LOS ANGELES – In late March, 72-year-old former military ruler Muhammadu Buhari successfully defeated incumbent Goodluck Jonathan in Nigeria’s presidential election. Buhari, a Muslim member of the All Progressives Congress (APC), was presented with a challenging opposition because Jonathan’s political party, the People’s Democratic Party (PDP), has controlled the presidential office for the past 16 years.
Senior political analysts have called the victory a “milestone for multiparty democracy on the continent,” according to The Huffington Post. Yet this historic result was tentatively received, as many questioned if the PDP would willfully accept the sudden shift in power.
However, when questioned about the loss, Jonathan stated, “I thank all Nigerians once again for the great opportunity I was given to lead this country and assure you that I will continue to do my best at the helm of national affairs until the end of my tenure.”

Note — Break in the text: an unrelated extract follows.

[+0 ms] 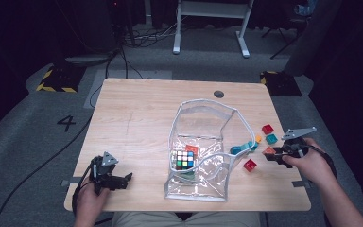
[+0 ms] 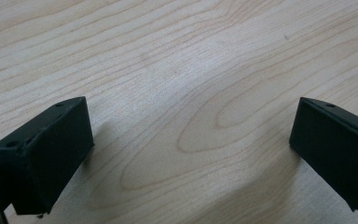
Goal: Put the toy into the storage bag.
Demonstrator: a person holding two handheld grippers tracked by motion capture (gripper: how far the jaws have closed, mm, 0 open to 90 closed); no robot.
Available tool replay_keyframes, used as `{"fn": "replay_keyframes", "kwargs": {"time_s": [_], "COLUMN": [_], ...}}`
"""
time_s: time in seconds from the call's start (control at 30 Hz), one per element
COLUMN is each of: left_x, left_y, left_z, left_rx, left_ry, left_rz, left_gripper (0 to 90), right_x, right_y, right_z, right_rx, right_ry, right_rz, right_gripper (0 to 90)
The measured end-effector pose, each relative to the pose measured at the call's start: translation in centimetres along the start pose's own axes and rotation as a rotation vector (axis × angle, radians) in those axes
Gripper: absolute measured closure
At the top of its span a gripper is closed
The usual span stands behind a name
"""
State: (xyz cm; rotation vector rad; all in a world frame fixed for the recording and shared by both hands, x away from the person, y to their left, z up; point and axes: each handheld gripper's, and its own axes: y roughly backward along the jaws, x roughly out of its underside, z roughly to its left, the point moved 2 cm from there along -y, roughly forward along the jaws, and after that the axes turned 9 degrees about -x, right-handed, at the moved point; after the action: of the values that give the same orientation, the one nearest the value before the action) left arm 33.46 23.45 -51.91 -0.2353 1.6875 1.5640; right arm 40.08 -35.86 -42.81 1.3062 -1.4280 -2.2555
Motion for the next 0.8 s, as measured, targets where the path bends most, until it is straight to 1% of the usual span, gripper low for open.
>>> {"fn": "replay_keyframes", "kwargs": {"time_s": [0.1,0.27,0.3,0.37,0.43,0.57,0.67,0.7,0.8], "left_x": [0.0,0.0,0.0,0.0,0.0,0.0,0.0,0.0,0.0], "left_y": [0.0,0.0,0.0,0.0,0.0,0.0,0.0,0.0,0.0], "left_z": [0.0,0.0,0.0,0.0,0.0,0.0,0.0,0.0,0.0], "left_rx": [0.0,0.0,0.0,0.0,0.0,0.0,0.0,-0.001,0.0], "left_ry": [0.0,-0.002,-0.002,-0.002,-0.001,-0.001,-0.001,0.001,-0.001], "left_rz": [0.001,0.002,0.002,0.002,0.002,0.002,0.002,0.002,0.002], "left_gripper": [0.0,0.0,0.0,0.0,0.0,0.0,0.0,0.0,0.0], "right_x": [-0.7,-1.9,-2.2,-2.8,-3.4,-4.7,-5.6,-5.9,-6.9], "right_y": [0.9,2.8,3.1,3.8,4.4,5.4,6.0,6.1,6.6], "right_z": [0.2,0.6,0.7,1.0,1.2,1.8,2.3,2.5,3.1], "right_rx": [0.01,0.017,0.015,0.015,0.019,0.018,0.013,0.013,0.011], "right_ry": [0.004,0.005,0.014,0.012,0.027,0.046,0.05,0.059,0.065], "right_rz": [-0.014,-0.057,-0.065,-0.08,-0.087,-0.109,-0.121,-0.119,-0.128], "right_gripper": [59.1,59.1,59.2,59.2,59.2,59.1,59.2,59.2,59.2]}}
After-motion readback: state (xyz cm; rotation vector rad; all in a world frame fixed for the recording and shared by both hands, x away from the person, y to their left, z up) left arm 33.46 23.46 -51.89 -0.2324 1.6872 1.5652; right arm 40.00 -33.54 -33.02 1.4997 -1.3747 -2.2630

He has certainly kept his word.
Jonathan forged a lasting legacy on May 5 when he signed into written law a ban on female genital mutilation, abbreviated FGM. FGM is defined by the World Health Organization (WHO) as “all procedures that involve partial or total removal of the external female genitalia, or other injury to the female genital organs for non-medical reasons.”
FGM has no health benefits, and can only lead to an extensive list of life-threatening symptoms. Immediate risks include severe pain, shock, hemorrhage, tetanus or sepsis, urine retention, open sores in the genital region and injury to nearby genital tissue. Victims of genital mutilation are also at risk for several long-term symptoms, such as recurrent bladder and urinary tract infections, cysts, infertility, increased risk of childbirth complications and newborn deaths, the need for later surgeries and death.

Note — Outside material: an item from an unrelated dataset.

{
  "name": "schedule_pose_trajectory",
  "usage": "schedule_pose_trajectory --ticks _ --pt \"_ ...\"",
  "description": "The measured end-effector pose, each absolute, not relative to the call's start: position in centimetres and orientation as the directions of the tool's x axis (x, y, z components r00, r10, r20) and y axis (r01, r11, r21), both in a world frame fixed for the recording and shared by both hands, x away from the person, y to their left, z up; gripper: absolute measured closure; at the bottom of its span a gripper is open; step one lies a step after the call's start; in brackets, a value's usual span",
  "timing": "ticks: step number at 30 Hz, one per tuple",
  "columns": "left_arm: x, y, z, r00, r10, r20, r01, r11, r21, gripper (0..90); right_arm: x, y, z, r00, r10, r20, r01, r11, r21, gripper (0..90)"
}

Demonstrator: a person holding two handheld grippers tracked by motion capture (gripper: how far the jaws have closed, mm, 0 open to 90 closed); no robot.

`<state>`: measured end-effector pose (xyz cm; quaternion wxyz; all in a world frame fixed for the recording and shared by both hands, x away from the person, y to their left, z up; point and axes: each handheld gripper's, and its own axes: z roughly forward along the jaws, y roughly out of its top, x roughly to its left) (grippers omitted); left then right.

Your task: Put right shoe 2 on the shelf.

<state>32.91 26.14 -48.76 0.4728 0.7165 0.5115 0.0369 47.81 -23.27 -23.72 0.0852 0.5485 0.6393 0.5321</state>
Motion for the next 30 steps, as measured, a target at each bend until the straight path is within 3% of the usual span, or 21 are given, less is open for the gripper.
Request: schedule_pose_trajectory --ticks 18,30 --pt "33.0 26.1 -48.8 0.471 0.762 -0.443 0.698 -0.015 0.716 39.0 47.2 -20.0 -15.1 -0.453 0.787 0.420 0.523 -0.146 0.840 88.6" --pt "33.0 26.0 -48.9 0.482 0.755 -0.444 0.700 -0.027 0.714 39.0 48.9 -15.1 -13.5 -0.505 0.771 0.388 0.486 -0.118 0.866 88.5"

The violent practice is most common in Africa and the Middle East, where WHO estimates over 125 million women and girls alive today have been cut.
Despite the extensive health risks of FGM, the procedure is widespread in areas where cultural, religious and social influences seek to prevent young women and girls from engaging in sexual intercourse. According to WHO, FGM is “believed to reduce a woman’s libido and therefore believed to help her resist ‘illicit’ sexual acts,” as well as to preserve a woman’s purity and cleanliness.
The United Nations banned genital mutilation in 2012, but Jonathan’s legislation is significant because it explicitly presents Nigeria’s united front against gender-based violence and discrimination. Many hope that Nigeria will serve as an example for the remaining countries in Africa and the Middle East which do not currently criminalize FGM.
Although this law is a step in the right direction, the underlying cultural, religious and social perspectives that encourage violence towards women must be changed.
Director of gender, violence and rights at the International Center for Research on Women, Stella Mukasa, stated, “It is crucial that we scale up efforts to change traditional cultural views that underpin violence against women. Only then will this harmful practice be eliminated.”